姐さんが手元のマドラーを回転させると、いつの間にかグラスにはキレイな色のカクテルが出来上がっていて、彼女はそれを私の目の前、一枚樹のカウンターに静かに置いた。ルカ姐と同じ髪の色をした、引き込まれそうなくらいに可愛いカクテルだった。
「あの……、私って今日、なんでミク先輩に呼ばれたんでしょう?」
その質問に、ルカ姐の背後で威圧感を出しながらたくさん並ぶお酒に向かって、静かに踵を返してお酒を選びながら、
「さあ、なんでかな?私は、ミムちゃんが来なかったら、この店を貸し切りにさせるつもりもなかったけど」
なんて、早口で呟くように答えて、
「ふふ、医者に止められてるから久しぶりのお酒なの。ねえ、ミムちゃん?マッカランと響、どっちがいいと思う?」
なんて、あからさまに話題を変えてきた。
そういや、ミク先輩とルカ姐さんって、あんまり仲が良くなかったように記憶してる。私が事務所に入る前は、一緒に活動してたり、二人でキスしてるのを見たって噂が出るくらい仲が良かったって聞いたことあるけど、私が入ってからはそうじゃなかった。同じ空間に一緒にいても、二人ともあまり話そうとしてなかった。なのにどちらかが必ず、どちらかのためにお茶を持って来たり、お菓子をお互い、何も言わずに目の前に置いておいたりしていて、変な関係だな、と思った記憶がある。
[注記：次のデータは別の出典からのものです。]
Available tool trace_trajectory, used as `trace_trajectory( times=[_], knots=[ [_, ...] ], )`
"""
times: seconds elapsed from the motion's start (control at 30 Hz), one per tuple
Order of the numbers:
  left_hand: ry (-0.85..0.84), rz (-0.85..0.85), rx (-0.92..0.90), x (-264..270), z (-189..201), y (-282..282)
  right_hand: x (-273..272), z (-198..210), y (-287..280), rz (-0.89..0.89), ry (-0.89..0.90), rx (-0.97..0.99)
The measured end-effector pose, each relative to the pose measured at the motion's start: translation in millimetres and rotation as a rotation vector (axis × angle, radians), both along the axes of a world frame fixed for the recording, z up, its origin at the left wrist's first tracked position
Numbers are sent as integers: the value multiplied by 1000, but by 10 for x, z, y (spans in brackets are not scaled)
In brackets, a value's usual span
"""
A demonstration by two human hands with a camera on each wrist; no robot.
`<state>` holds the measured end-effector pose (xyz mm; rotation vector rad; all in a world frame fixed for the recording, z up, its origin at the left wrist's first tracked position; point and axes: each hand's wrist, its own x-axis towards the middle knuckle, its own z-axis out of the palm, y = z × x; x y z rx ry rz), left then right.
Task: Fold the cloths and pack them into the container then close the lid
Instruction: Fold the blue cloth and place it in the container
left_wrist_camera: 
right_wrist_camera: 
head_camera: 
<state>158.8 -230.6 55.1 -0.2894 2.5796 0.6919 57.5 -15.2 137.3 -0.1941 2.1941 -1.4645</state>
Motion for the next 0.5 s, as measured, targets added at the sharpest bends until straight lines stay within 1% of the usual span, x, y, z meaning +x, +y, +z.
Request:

「ごめんなさい。お酒のことは……、よく分からなくて」
「いいのよ。ミムちゃんが選んでくれたってことに意味があるんだから。……どっち?」
「じゃあ、仮面ライダーみたいな名前の方で」
「……うんっ。私もそうしようと思ってた」
両手で撫でるように小さな瓶を持って振り返ったルカ姐の顔は、10年前とぜんぜん変わらない、気高くて、美しくて、最高に綺麗な、お人形さんなんかよりずっとずっと可愛い、観るものを魅了する最高の微笑みだった。